Task statement:
Leave out every picture and set down, exactly, the lines below from the one holding "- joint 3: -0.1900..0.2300" up to and including the one holding "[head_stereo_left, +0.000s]".

Collected data Block Start

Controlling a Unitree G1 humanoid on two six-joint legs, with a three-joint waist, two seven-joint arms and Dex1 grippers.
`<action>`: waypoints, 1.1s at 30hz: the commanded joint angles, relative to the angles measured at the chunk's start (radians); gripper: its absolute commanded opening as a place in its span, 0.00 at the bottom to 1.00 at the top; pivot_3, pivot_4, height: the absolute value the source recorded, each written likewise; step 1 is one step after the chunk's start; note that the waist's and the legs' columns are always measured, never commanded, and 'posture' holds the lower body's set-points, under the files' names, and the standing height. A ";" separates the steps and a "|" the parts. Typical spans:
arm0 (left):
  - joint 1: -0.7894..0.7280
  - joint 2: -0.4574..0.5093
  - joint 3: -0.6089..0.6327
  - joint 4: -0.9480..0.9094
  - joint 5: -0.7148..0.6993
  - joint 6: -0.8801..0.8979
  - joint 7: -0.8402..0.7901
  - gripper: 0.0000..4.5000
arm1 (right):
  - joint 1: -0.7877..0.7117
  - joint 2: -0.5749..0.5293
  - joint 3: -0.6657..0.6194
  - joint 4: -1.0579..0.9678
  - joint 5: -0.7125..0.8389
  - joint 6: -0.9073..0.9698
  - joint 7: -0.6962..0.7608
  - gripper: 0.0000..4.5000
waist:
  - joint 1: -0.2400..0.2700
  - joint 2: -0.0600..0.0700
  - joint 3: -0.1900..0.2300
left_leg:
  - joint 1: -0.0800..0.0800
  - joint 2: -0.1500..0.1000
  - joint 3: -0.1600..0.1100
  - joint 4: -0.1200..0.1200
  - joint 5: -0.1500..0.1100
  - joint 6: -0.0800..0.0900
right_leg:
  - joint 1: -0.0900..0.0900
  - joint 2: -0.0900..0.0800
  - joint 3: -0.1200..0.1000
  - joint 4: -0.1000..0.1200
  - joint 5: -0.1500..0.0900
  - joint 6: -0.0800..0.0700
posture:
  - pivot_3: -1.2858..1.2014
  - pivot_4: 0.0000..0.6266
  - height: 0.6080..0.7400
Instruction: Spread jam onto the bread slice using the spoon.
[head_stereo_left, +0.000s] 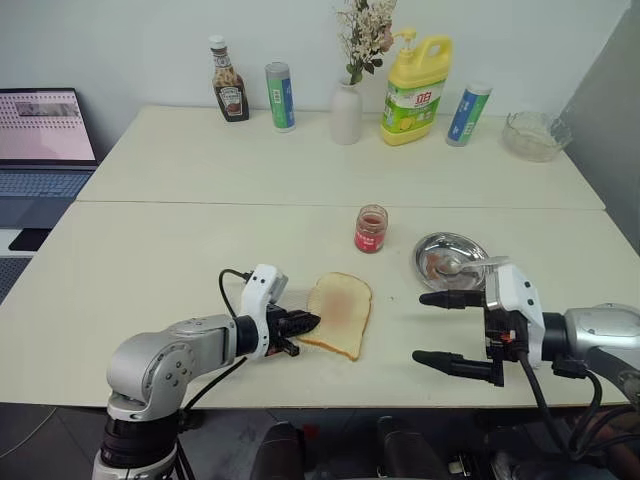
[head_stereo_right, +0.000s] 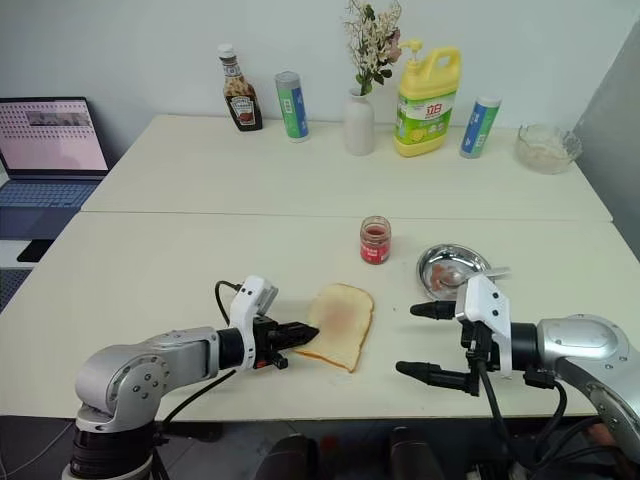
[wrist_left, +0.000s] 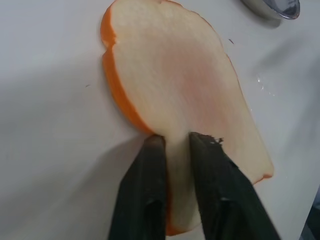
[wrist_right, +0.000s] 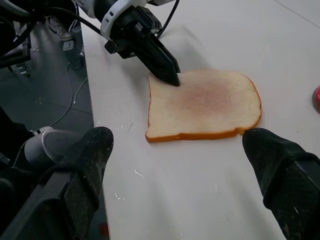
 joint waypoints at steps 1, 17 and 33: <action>0.006 -0.011 0.003 -0.058 -0.038 0.000 0.001 0.46 | -0.011 -0.004 -0.005 -0.008 -0.004 -0.023 0.016 1.00 | 0.000 0.000 0.000 | 0.000 0.000 0.000 0.000 0.000 0.000 | 0.000 0.000 0.000 0.000 0.000 0.000 | 0.52 0.24 1.00; 0.142 0.371 -0.032 -0.109 0.112 -0.452 -0.259 1.00 | 0.006 0.031 -0.100 -0.010 0.060 0.013 -0.031 1.00 | 0.000 0.000 0.000 | 0.000 0.001 0.001 -0.001 0.000 0.000 | -0.001 -0.001 0.000 0.000 -0.001 -0.002 | 0.52 0.24 1.00; -0.276 0.304 -0.246 -0.026 0.177 -0.779 -0.528 1.00 | 0.061 0.427 -0.447 0.132 0.064 -0.027 -0.569 1.00 | 0.001 0.000 0.001 | -0.001 0.000 0.002 -0.002 0.000 0.000 | -0.001 0.000 0.001 -0.002 -0.001 0.000 | 0.52 0.24 1.00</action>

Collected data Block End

Problem solution:
  - joint 3: -0.1900..0.2300
left_leg:
  - joint 1: -0.0800..0.0800
  - joint 2: -0.1500..0.1000
  - joint 3: -0.1600..0.1100
  - joint 4: -0.1200..0.1200
  - joint 5: -0.1500..0.1100
  - joint 6: -0.0800..0.0900
right_leg:
  - joint 1: -0.0900..0.0900
  - joint 2: -0.0900..0.0800
  - joint 3: -0.1200..0.1000
  - joint 4: -0.1000..0.1200
  - joint 5: -0.1500..0.0900
  - joint 6: -0.0800..0.0700
posture:
  - pivot_3: -1.2858..1.2014
  - pivot_4: 0.0000..0.6266
  - height: 0.6080..0.7400
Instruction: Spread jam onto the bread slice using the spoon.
[head_stereo_left, +0.000s] 

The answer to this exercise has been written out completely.